- [YOUR ASSIGNMENT]
From the listing below, return every line with the string "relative" in it.

- [RECORDS TO PROCESS]
• • • •

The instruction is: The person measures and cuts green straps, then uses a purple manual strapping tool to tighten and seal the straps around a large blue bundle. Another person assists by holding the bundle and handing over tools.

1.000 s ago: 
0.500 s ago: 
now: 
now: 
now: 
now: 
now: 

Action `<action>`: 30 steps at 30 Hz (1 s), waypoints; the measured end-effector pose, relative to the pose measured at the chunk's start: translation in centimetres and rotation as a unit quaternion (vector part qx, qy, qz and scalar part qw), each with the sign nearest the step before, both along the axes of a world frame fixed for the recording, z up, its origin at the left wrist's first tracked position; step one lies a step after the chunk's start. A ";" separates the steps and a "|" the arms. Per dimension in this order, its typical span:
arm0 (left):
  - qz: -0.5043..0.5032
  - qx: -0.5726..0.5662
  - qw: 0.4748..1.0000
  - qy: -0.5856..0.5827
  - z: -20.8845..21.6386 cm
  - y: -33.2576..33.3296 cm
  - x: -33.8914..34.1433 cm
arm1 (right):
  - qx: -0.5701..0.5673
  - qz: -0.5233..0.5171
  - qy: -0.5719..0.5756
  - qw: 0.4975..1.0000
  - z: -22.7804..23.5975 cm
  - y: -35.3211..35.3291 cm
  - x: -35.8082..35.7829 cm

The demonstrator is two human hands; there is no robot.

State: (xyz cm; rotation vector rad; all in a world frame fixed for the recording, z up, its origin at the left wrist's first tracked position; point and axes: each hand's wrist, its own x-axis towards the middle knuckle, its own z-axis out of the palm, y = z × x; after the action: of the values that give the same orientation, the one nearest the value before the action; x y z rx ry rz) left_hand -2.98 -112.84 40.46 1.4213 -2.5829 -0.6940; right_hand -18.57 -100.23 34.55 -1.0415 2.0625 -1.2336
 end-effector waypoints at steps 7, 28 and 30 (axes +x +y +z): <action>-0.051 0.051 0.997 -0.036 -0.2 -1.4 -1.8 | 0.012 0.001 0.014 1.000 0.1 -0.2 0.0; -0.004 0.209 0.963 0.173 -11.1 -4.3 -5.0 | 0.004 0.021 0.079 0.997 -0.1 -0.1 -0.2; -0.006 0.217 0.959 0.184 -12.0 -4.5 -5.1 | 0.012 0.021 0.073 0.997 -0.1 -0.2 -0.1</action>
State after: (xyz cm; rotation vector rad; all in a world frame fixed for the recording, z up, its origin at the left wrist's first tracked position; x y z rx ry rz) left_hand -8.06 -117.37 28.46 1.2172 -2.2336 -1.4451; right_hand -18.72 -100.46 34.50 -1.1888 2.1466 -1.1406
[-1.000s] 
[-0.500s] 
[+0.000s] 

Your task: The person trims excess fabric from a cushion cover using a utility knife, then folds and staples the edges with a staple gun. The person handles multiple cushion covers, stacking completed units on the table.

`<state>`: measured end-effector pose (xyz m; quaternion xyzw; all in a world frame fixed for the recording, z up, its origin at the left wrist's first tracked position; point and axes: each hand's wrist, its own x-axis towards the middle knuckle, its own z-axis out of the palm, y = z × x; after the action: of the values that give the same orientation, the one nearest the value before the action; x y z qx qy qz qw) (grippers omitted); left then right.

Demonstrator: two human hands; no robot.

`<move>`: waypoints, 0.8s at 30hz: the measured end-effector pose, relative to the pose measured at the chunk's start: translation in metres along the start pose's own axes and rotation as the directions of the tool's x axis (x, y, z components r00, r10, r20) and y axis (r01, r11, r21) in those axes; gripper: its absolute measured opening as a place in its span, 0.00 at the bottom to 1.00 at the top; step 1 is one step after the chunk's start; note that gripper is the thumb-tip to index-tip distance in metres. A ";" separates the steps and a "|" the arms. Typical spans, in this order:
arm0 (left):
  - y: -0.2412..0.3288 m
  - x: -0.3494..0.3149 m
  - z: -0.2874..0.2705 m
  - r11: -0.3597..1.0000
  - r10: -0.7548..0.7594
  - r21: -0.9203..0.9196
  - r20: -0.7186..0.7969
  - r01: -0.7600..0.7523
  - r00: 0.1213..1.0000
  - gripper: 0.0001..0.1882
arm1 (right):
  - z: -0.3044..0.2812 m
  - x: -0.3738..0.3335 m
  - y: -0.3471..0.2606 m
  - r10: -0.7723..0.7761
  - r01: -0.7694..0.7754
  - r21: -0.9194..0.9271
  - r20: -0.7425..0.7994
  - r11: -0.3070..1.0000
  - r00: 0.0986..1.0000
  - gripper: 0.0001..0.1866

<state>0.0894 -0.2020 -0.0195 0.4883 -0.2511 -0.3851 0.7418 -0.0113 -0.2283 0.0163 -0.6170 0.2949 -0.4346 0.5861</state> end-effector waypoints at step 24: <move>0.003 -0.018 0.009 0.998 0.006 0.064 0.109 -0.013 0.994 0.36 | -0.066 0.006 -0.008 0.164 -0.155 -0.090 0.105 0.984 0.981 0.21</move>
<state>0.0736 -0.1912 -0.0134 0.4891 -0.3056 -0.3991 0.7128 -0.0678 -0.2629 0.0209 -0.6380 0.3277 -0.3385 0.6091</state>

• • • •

- [SOLUTION FOR THIS TASK]
Action `<action>`: 30 steps at 30 Hz (1 s), waypoints; the measured end-effector pose, relative to the pose measured at the chunk's start: translation in centimetres and rotation as a unit quaternion (vector part qx, qy, qz and scalar part qw), each with the sign nearest the step before, both along the axes of a world frame fixed for the recording, z up, its origin at the left wrist's first tracked position; step one lies a step after the chunk's start. A ";" separates the steps and a "|" the arms. Per dimension in this order, its typical span:
`<move>`: waypoints, 0.8s at 30hz: the measured end-effector pose, relative to the pose measured at the chunk's start: translation in metres along the start pose's own axes and rotation as the directions of the tool's x axis (x, y, z components r00, r10, r20) and y axis (r01, r11, r21) in those axes; gripper: its absolute measured opening as a place in its span, 0.00 at the bottom to 1.00 at the top; step 1 is one step after the chunk's start; note that gripper is the thumb-tip to index-tip distance in metres. A ";" separates the steps and a "|" the arms. Typical spans, in this order:

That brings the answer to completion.